• _Your instructions_: Given the listing below, write out exactly the lines starting with the line that has "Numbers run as" and going on through the line that has "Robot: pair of", both kept.
• • • •
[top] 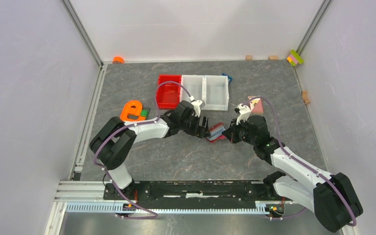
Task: Take the credit cards out of the card holder
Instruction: Open the card holder at the center of the board.
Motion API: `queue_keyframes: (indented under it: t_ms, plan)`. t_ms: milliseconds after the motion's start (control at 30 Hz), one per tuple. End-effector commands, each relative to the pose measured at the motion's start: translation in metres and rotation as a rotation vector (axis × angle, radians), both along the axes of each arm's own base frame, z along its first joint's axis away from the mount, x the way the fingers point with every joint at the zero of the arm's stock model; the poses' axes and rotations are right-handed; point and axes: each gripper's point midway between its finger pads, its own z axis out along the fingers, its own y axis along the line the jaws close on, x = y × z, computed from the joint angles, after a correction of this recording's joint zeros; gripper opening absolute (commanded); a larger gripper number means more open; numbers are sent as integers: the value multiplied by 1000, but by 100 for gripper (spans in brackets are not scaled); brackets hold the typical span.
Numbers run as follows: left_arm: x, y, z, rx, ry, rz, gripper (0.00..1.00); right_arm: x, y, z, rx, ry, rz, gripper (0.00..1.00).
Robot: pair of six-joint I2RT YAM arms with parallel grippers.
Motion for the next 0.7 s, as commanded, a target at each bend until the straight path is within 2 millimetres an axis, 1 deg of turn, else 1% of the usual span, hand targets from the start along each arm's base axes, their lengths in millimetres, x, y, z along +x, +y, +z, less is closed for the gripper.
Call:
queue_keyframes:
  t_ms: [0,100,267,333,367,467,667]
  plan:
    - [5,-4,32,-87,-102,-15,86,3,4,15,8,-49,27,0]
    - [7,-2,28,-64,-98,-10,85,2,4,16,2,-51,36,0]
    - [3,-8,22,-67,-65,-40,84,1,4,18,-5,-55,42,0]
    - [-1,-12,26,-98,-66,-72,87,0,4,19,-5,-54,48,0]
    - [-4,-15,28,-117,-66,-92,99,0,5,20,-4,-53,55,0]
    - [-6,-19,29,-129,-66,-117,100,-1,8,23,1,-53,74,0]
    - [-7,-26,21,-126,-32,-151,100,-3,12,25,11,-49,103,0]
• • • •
• _Answer for this exercise_:
Numbers run as follows: left_arm: x, y, z, rx, ry, rz, gripper (0.00..1.00); right_arm: x, y, z, rx, ry, rz, gripper (0.00..1.00).
Robot: pair of six-joint I2RT YAM arms with parallel grippers.

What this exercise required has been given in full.